EXERCISE REQUIREMENTS: No pictures go into the copy. Write out every line below exactly.

***

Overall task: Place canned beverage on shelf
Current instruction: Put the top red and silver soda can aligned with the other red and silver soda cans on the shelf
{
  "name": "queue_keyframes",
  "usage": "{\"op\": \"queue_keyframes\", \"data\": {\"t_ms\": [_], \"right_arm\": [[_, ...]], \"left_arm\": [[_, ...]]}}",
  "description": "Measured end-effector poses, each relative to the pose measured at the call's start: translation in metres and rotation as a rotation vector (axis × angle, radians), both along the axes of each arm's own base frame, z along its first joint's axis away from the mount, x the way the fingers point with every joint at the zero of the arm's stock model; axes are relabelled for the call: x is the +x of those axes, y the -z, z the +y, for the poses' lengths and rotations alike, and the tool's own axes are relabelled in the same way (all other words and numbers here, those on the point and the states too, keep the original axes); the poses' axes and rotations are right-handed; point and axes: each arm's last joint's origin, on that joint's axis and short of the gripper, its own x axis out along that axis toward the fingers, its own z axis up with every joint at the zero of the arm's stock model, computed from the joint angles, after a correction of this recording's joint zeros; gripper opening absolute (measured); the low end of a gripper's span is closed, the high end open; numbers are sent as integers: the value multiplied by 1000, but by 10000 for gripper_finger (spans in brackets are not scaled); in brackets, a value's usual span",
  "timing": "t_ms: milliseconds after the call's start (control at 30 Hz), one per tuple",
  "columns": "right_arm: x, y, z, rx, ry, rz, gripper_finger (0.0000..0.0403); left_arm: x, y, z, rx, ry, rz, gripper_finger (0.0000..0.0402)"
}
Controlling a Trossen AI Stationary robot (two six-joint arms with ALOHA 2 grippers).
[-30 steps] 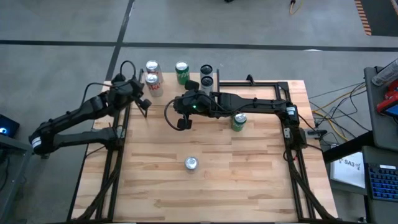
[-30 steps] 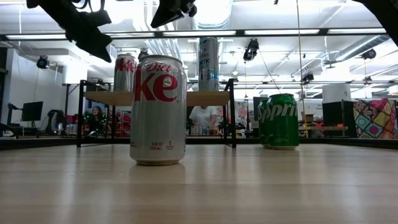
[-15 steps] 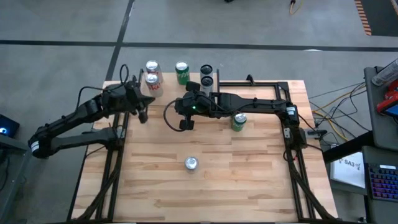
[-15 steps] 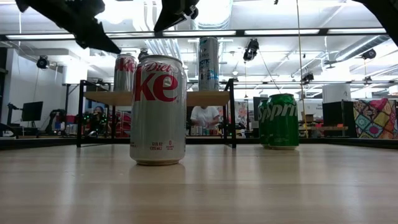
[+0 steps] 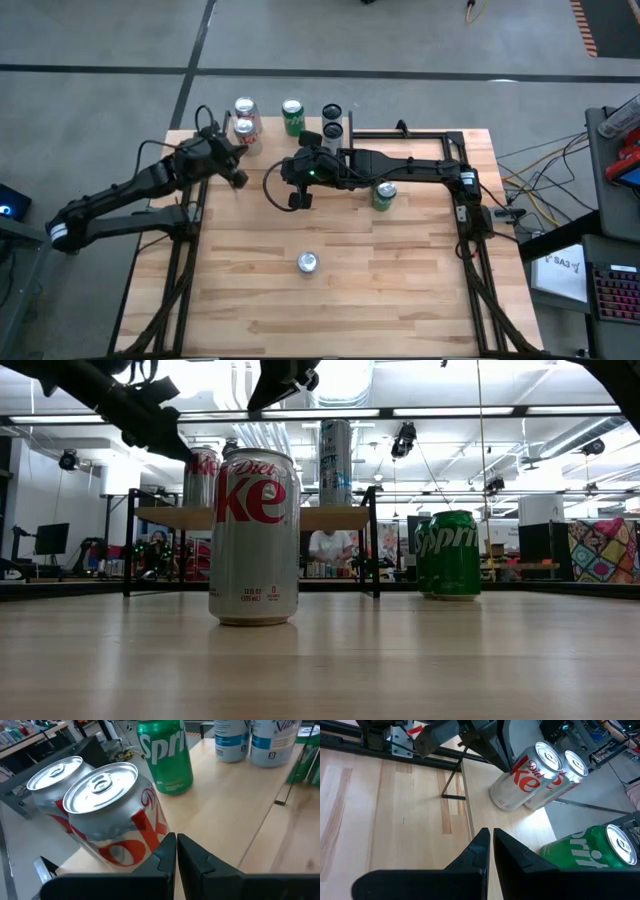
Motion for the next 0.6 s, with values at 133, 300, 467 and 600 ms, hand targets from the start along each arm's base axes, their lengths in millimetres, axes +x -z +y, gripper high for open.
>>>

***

TASK ANSWER:
Overall task: Place canned beverage on shelf
Current instruction: Put the top red and silver soda can aligned with the other red and silver soda cans on the shelf
{
  "name": "queue_keyframes",
  "usage": "{\"op\": \"queue_keyframes\", \"data\": {\"t_ms\": [_], \"right_arm\": [[_, ...]], \"left_arm\": [[_, ...]]}}",
  "description": "Measured end-effector poses, each relative to the pose measured at the call's start: translation in metres and rotation as a rotation vector (axis × angle, radians), both along the axes of each arm's own base frame, z along its first joint's axis away from the mount, x the way the fingers point with every joint at the zero of the arm's stock model; axes are relabelled for the call: x is the +x of those axes, y the -z, z the +y, for the poses' lengths and rotations alike, and the tool's own axes are relabelled in the same way (all other words and numbers here, those on the point and the states too, keep the original axes); the poses' axes and rotations are right-handed; point and axes: each arm's last joint's origin, on that joint's axis and short of the gripper, its own x axis out along that axis toward the fingers, its own z axis up with every joint at the zero of the arm's stock model, computed from the joint angles, after a correction of this recording's joint zeros; gripper opening absolute (measured); the low end of a gripper's span is closed, the high end open; numbers are sent as integers: the value multiplied by 1000, but by 10000 for gripper_finger (spans in brackets are not scaled); in brackets, a value's usual span",
  "timing": "t_ms: milliseconds after the call's start (control at 30 Hz), one per tuple",
  "columns": "right_arm: x, y, z, rx, ry, rz, gripper_finger (0.0000..0.0403); left_arm: x, y, z, rx, ry, rz, gripper_finger (0.0000..0.0402)"
}
Controlling a Trossen AI Stationary robot (two six-joint arms with ALOHA 2 grippers).
[-30 steps] 
[-30 steps] 
[-15 steps] 
[-15 steps] 
[+0 steps] 
Motion for the next 0.6 s, with values at 133, 300, 467 and 600 ms, hand targets from the start along each arm's base axes, their lengths in millimetres, axes +x -z +y, gripper high for open.
>>>

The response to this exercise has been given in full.